Он рассеял вокруг места аварии приметную сверху флюоресцирующую краску и бодро двинулся в дорогу.
Он забыл, что даже в невысоких горах, если не хочешь удлинить свой путь впятеро, надо кое–где карабкаться отвесно вверх, перепрыгивать через трещины, подтягиваться на руках, то есть делать все то, что делать он был не способен.
На преодоление первых семи километров ушло пятнадцать часов, тогда как любой парень со значком туриста потратил бы на его месте от силы шесть–восемь!
Дальше он шел, уже зная, что дойти не успеет.
…Маленькое марсианское солнце коснулось края равнины. Севергин встал. Его вытянувшаяся тень скакнула за горизонт. Надо было идти, чтобы ритм движения усыпил разыгравшиеся эмоции.

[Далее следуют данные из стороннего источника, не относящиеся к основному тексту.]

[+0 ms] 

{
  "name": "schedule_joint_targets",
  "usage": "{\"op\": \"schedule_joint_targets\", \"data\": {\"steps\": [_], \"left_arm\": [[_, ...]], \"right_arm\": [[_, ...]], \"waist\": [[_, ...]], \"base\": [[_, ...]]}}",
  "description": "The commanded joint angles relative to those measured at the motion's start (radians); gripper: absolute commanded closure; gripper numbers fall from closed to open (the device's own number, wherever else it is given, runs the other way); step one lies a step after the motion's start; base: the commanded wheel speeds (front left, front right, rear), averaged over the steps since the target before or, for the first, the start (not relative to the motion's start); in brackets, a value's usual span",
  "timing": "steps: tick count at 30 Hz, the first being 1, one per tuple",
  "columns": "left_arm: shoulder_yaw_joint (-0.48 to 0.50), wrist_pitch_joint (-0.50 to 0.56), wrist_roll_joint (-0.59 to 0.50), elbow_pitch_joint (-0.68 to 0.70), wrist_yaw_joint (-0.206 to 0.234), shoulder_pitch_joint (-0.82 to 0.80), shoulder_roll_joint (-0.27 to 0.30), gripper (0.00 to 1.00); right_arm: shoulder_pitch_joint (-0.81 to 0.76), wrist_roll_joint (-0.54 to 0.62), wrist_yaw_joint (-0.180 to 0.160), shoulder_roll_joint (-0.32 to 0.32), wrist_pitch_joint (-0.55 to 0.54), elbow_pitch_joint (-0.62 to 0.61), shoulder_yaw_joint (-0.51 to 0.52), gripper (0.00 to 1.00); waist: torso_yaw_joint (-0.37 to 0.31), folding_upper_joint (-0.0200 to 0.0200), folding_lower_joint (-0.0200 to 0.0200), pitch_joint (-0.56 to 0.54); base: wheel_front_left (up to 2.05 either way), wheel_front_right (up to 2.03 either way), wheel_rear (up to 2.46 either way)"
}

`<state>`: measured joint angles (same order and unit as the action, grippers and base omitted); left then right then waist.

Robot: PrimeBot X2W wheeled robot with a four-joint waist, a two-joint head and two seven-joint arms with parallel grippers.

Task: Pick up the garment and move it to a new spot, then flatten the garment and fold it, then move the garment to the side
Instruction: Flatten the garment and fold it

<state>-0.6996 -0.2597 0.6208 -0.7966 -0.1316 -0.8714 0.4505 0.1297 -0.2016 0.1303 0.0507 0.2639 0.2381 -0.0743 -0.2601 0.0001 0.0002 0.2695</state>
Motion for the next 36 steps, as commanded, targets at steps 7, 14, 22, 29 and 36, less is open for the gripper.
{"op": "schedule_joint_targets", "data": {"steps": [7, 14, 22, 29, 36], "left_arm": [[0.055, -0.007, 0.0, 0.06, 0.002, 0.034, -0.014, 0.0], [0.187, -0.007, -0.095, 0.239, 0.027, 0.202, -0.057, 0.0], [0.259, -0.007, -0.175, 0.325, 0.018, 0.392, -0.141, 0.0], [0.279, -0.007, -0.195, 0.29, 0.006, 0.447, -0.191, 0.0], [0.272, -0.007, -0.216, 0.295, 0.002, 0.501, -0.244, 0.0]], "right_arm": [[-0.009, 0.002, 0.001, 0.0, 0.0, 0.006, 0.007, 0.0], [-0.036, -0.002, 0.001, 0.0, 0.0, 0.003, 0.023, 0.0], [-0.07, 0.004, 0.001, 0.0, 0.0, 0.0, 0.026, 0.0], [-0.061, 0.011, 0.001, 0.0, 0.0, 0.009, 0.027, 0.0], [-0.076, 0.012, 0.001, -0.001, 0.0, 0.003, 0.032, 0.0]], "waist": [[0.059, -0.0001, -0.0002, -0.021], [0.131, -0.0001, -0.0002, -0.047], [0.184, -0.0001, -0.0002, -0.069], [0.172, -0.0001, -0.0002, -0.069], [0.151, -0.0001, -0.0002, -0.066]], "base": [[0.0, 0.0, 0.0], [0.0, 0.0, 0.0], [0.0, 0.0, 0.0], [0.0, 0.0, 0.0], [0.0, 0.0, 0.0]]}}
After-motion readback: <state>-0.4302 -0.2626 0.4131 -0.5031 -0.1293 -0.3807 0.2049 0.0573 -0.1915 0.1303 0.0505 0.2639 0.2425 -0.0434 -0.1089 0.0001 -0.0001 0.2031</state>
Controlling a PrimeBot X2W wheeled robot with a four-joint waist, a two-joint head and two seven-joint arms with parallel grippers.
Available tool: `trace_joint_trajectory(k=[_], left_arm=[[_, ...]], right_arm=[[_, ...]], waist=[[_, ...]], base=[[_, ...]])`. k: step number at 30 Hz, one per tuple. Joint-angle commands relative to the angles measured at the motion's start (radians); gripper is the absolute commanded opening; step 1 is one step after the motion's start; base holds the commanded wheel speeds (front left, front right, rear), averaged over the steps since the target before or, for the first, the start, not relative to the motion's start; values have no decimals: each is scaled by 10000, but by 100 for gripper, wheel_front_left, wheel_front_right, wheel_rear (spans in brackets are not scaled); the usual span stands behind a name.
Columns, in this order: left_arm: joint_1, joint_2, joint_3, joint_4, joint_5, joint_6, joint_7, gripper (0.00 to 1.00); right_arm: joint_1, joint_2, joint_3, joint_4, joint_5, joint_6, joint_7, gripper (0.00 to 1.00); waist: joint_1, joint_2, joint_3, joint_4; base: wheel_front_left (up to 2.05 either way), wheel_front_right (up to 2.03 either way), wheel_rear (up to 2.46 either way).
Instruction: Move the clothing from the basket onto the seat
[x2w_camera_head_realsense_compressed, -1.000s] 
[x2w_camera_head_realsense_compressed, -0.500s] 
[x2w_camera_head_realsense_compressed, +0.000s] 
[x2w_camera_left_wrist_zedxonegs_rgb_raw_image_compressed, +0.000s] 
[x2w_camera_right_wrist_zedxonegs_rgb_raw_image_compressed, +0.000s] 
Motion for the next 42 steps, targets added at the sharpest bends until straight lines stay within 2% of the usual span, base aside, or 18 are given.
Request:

Он не прошел и километра, как равнина потускнела. Но в вышине неба одно за другим вспыхивали незримые днем перистые облака, будто кто‑то трогал их, беря аккорды цветомузыки. Золотистые, лиловые, красные - тона были нежные, легкие, высокие, они плыли в фиолетовом хрустале неба лепестками прозрачных цветов.
Севергин поднял голову и шел так, улыбаясь чему‑то, поражаясь тому, что улыбается, и желая себе вечно быть таким, как сейчас.
Не надо спорить с природой - он только теперь это понял. Не надо требовать от нее уюта диванных подушек, надо брать то, что она дает, и любить каждое мгновение своего существования, ибо вдали у каждого все равно смерть. Так стоит ли ненавидеть жизнь за то, что она не вполне соответствует желаниям? Камень падает, река течет, человек ищет счастья, все совершается по своим законам, их надо понять, а спорить - к чему?
Севергин незаметно для себя перешел тот рубеж, который отделяет отрезок жизни, не омраченный близящейся смертью, от последней прямой, когда точно известен час ее завершения. Разные люди пересекают этот рубеж по–разному, но все они открывают за ним что‑то новое для себя - страшное, великое, в чем есть и ужас и примирение.
Небо почернело, но темнота длилась недолго: поднялся Деймос. Почва слегка засеребрилась, и холодок, охватывавший колено при каждом шаге, когда ткань натягивалась, сделался ощутимей. Севергин усилил электрообогрев.
Равнина стала плоской, как разостланная скатерть, но кое–где ее узкими мазками туши пятнали тени, отброшенные редкими стрелками сафара - унылой порослью марсианской травы. Неожиданно Севергин заметил, что старается не наступать на них, и удивился, откуда взялся у него этот бережный инстинкт.
Потом он вспомнил откуда. Как‑то в хмурый и ветреный апрельский день он шел дубовым лесом. Деревья стояли по–зимнему нагие, корявые, землю устилали ломкие листья, и под ногами хрустели желуди, такие же коричнево–серые, как и листья. Приятно было слышать, как хрустят под ногами желуди. В этом звуке отзывалась мощь шагов уверенного в себе человека, вес его здорового, сильного тела. Так шел он, пока среди жухлой травы ему не бросилась в глаза какая‑то бледно–зеленая звездочка. Он с удивлением нагнулся: то оказался росток желудя, уже вцепившийся в холодную землю. И он увидел, что вокруг много таких звездочек, что они везде и что шагал‑то он по ним. На цыпочках он поспешил покинуть лес.
Как тогда, Севергин остановился и нагнулся перед стрелкой сафара. Почему‑то рассмотреть травинку показалось ему делом более важным, чем все другое.
Стебель сафара был похож на ржавую проволоку, косо воткнутую в мерзлый грунт. Он был прочней стальной проволоки, его нельзя было раздавить, как желудь, Севергин это знал. Но сафар так же ждал часа своего пробуждения, как и желудь. В этой разреженной, бедной кислородом и теплом атмосфере ему тоже была уготована весна. Он не прозябал, он прекрасно жил в среде, смертельной для всего земного, если только оно не было ограждено скафандром или стенами теплицы.
С этим тоже следовало смириться.
Внезапно от стебля сафара пролегла вторая тень, тонкая, как вязальная спица. Всходил Фобос.
Севергин выпрямился. Его окружала ярко освещенная равнина. Узкие, сдвоенные тени лежали на ней черной клинописью. Севергин, осеребренный лунами, возвышался над темными письменами как памятник.